Last week, Gov. Patrick called for an independent review of the Department of Children and Families in the wake of the agency's failings involving a missing five-year-old Fitchburg boy, who is now feared dead. There is also a state drug lab evidence-tampering scandal, a compounding pharmacy scandal that left 64-people dead, a state auditor's report showing welfare benefits were going to dead people, and an Early Education Commissioner who lived in Connecticut and stepped down amid questions over her enrollment in a program that trains school superintendents.
Taken together the incidents raise questions about oversight, accountability, and even competence.
"His administration has got to step up here," Scott Harshbarger, former democratic gubernatorial nominee, said on the Fox 25 Morning News. "The trouble with being in the last year of your term is, people know there's a transition going on. Who is accountable? Who is responsible? This is where I hope the Governor will do what he does so well. Stand up. Take responsibility. Say we're going to hold people accountable. And get this thing done. This children and families services thing is outrageous."
When Patrick was asked if he felt as though he hadn't stood up or taken responsibility, he told Sacchetti, "Well, I'm not going to respond to that. I think you know what the facts are."

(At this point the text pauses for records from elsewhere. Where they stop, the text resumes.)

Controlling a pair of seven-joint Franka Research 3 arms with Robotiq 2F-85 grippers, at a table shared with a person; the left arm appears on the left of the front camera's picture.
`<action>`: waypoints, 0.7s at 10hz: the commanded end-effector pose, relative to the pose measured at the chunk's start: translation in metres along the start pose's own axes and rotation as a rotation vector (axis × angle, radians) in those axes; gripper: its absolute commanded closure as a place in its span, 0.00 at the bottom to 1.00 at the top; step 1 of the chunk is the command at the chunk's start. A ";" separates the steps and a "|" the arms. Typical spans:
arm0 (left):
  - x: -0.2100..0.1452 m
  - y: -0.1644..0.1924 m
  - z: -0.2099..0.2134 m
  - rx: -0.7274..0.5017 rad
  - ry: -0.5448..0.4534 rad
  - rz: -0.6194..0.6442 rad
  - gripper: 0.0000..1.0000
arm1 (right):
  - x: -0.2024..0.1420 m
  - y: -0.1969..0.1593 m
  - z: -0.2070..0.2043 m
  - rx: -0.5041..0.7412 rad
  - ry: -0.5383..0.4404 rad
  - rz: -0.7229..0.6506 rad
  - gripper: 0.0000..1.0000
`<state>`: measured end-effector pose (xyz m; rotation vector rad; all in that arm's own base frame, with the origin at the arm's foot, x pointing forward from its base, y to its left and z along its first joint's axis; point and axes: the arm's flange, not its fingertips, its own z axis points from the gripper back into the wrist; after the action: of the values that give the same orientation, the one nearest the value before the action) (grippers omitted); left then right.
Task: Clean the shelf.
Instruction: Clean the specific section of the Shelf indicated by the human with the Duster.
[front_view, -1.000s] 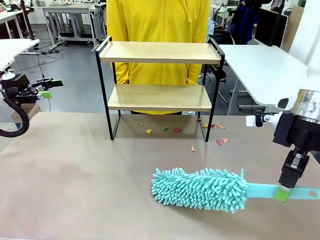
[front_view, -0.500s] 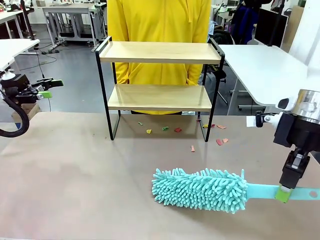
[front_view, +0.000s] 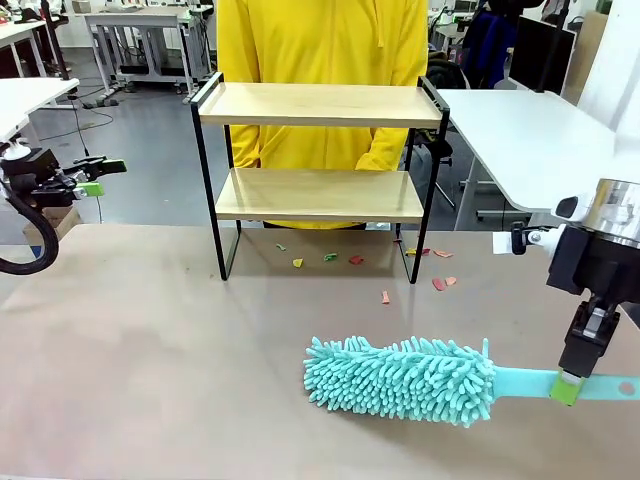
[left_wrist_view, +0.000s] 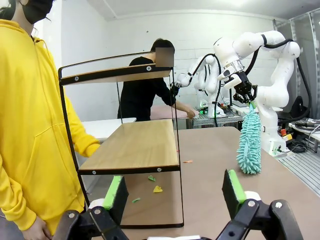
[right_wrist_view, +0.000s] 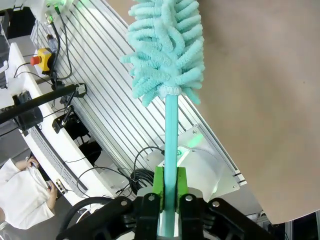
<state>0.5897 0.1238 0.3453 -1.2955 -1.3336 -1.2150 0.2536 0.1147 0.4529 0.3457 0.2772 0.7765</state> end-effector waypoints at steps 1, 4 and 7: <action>0.003 0.000 0.000 0.001 0.005 -0.007 0.00 | -0.002 0.001 0.002 -0.002 0.006 0.003 0.87; 0.003 0.000 0.000 0.001 0.005 -0.007 0.00 | -0.002 0.001 0.002 -0.002 0.006 0.003 0.87; 0.003 0.000 0.000 0.001 0.005 -0.007 0.00 | -0.002 0.001 0.002 -0.002 0.006 0.003 0.87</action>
<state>0.5897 0.1238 0.3453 -1.2955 -1.3336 -1.2150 0.2536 0.1147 0.4529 0.3457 0.2773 0.7765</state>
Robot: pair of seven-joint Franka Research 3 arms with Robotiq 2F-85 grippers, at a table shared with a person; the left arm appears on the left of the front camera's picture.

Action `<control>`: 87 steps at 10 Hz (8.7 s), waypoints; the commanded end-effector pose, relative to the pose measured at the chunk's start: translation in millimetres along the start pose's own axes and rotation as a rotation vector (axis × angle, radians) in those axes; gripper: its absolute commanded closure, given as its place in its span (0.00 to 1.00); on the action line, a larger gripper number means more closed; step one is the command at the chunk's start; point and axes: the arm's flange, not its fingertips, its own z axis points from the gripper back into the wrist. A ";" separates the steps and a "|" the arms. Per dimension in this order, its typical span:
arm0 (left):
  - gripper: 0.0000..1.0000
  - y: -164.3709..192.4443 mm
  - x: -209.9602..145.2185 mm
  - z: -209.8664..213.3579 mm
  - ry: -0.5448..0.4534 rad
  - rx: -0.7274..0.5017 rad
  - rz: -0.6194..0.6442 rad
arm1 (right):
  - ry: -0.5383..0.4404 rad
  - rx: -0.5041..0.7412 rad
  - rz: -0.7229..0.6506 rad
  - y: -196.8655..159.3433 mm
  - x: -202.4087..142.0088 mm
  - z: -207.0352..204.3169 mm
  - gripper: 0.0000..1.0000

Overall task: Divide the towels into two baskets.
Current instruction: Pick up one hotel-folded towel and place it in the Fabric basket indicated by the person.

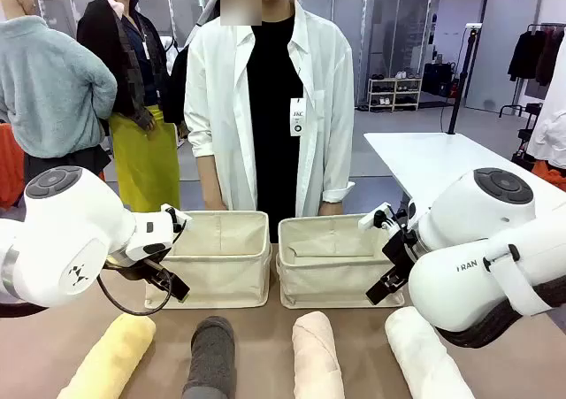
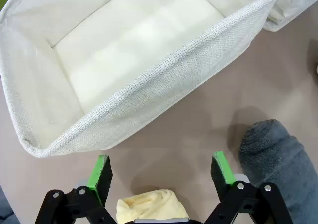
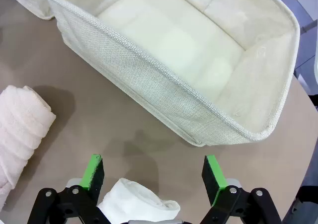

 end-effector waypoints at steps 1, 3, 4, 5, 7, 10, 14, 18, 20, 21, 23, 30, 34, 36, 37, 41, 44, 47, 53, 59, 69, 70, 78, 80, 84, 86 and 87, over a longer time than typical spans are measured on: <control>0.00 -0.1 0.0 0.0 0.000 0.000 0.000 | 0.000 0.000 0.000 0.0 0.0 0.0 0.00; 0.00 -0.1 0.0 0.0 0.000 0.000 0.000 | 0.000 0.000 0.000 0.0 0.0 0.0 0.00; 0.00 -0.1 0.0 0.0 0.000 0.000 0.000 | 0.000 0.000 0.000 0.0 0.0 0.0 0.00; 0.00 -0.1 0.0 0.0 0.000 0.000 0.000 | 0.000 0.000 0.000 0.0 0.0 0.0 0.00; 0.00 -0.1 0.0 0.0 0.000 0.000 0.000 | 0.000 0.000 0.000 0.0 0.0 0.0 0.00; 0.00 -0.1 0.0 0.0 0.000 0.000 0.000 | 0.000 0.000 0.000 0.0 0.0 0.0 0.00; 0.00 20.8 13.2 24.4 0.053 -0.151 0.007 | -0.012 0.201 -0.068 -31.9 8.5 38.4 0.00; 0.00 83.5 -0.6 56.3 0.053 -0.603 0.174 | -0.040 0.566 -0.219 -78.5 5.2 54.5 0.00; 0.00 121.6 -29.1 59.3 -0.058 -0.905 0.257 | -0.100 0.791 -0.338 -102.6 -16.0 55.6 0.00; 0.00 142.8 -49.8 58.1 -0.134 -1.010 0.328 | -0.139 0.878 -0.421 -118.2 -31.8 58.2 0.00; 0.00 186.4 -104.4 60.2 -0.324 -1.153 0.431 | -0.216 0.986 -0.612 -152.6 -80.2 67.7 0.00; 0.00 287.1 -282.7 112.3 -0.674 -0.966 0.846 | -0.580 0.841 -1.202 -222.5 -289.9 113.8 0.00; 0.00 290.4 -295.0 117.1 -0.656 -0.941 0.856 | -0.535 0.830 -1.214 -252.2 -296.5 115.5 0.00; 0.00 290.4 -295.0 117.1 -0.656 -0.941 0.856 | -0.535 0.830 -1.214 -252.2 -296.5 115.5 0.00; 0.00 290.4 -295.0 117.1 -0.656 -0.941 0.856 | -0.535 0.830 -1.214 -252.2 -296.5 115.5 0.00; 0.00 290.4 -295.0 117.1 -0.656 -0.941 0.856 | -0.535 0.830 -1.214 -252.2 -296.5 115.5 0.00; 0.00 290.4 -295.0 117.1 -0.656 -0.941 0.856 | -0.535 0.830 -1.214 -252.2 -296.5 115.5 0.00; 0.00 290.4 -295.0 117.1 -0.656 -0.941 0.856 | -0.535 0.830 -1.214 -252.2 -296.5 115.5 0.00; 0.00 223.1 -181.8 152.1 -0.263 -0.840 0.499 | -0.535 0.830 -1.214 -252.2 -296.5 115.5 0.00; 0.00 119.7 -97.9 144.7 0.216 -0.584 0.305 | -0.535 0.830 -1.214 -252.2 -296.5 115.5 0.00; 0.00 48.2 -106.1 42.0 0.377 -0.213 0.383 | -0.535 0.830 -1.214 -252.2 -296.5 115.5 0.00; 0.00 44.1 -110.8 38.1 0.397 -0.202 0.378 | -0.535 0.830 -1.214 -252.2 -296.5 115.5 0.00; 0.00 1.3 -152.5 9.8 0.513 -0.225 0.379 | -0.535 0.830 -1.214 -252.2 -296.5 115.5 0.00; 0.00 -6.9 -159.7 6.5 0.548 -0.241 0.377 | -0.535 0.830 -1.214 -252.2 -296.5 115.5 0.00; 0.25 -17.7 -166.2 2.8 0.559 -0.256 0.340 | -0.535 0.830 -1.214 -252.2 -296.5 115.5 0.00; 0.45 -18.1 -167.6 2.1 0.558 -0.245 0.328 | -0.535 0.830 -1.214 -252.2 -296.5 115.5 0.00; 0.53 -16.5 -167.0 2.6 0.553 -0.241 0.331 | -0.535 0.830 -1.214 -252.2 -296.5 115.5 0.00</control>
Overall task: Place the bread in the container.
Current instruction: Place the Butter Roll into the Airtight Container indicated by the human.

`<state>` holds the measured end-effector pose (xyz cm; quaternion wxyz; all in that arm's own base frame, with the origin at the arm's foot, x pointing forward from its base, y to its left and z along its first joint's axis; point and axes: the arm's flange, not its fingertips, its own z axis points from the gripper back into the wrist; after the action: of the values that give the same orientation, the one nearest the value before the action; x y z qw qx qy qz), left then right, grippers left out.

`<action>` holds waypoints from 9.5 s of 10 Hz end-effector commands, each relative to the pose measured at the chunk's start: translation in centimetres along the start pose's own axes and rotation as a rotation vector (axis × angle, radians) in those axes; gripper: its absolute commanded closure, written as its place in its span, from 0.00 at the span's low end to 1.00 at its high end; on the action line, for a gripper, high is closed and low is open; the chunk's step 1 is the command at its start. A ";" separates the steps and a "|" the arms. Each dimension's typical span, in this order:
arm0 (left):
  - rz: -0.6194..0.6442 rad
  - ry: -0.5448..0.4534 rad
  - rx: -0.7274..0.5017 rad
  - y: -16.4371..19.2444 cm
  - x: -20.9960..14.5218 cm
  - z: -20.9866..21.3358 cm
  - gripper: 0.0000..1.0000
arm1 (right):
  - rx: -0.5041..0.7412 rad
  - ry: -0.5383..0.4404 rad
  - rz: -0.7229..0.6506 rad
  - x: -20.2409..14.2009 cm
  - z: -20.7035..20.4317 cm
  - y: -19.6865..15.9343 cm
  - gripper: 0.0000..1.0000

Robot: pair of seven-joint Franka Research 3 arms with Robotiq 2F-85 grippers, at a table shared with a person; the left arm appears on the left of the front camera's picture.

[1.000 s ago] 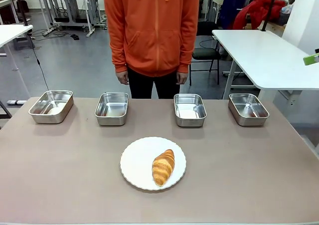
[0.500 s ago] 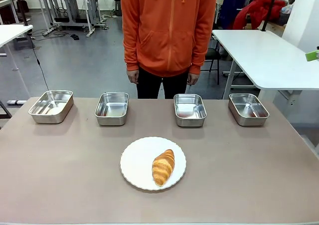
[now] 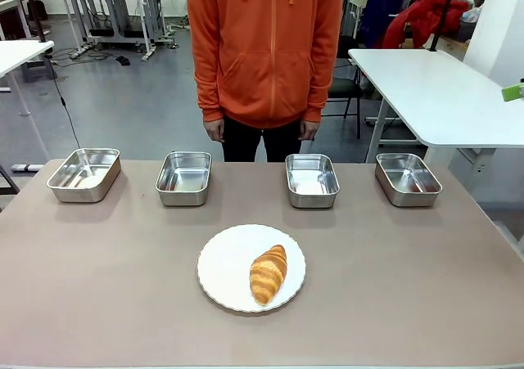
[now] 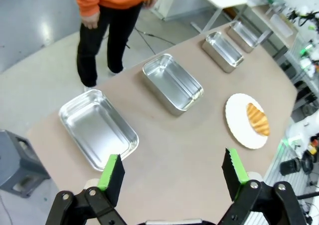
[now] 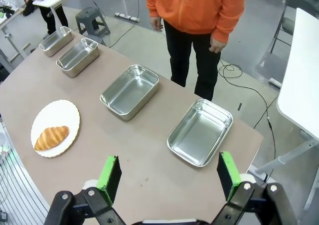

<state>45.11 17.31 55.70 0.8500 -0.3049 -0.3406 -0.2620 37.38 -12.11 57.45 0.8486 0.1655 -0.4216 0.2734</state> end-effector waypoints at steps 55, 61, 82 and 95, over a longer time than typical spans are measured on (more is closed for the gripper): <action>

That there have been people fired, we've been transparent, we've been responsive every time something has gone wrong and in a large organization sometimes things go wrong, but we do our work on the basis of fact, not organizing around emotion."
Recently, the Governor has spent a lot of time traveling. He just returned from a weekend trip to Alabama. Last month, he spent ten days on a trade mission to Asia.
Republican strategist Rob Gray said the scandals are starting to snowball. "Now, it's finally starting to stick to him and he has [sic] to answer," said Gray.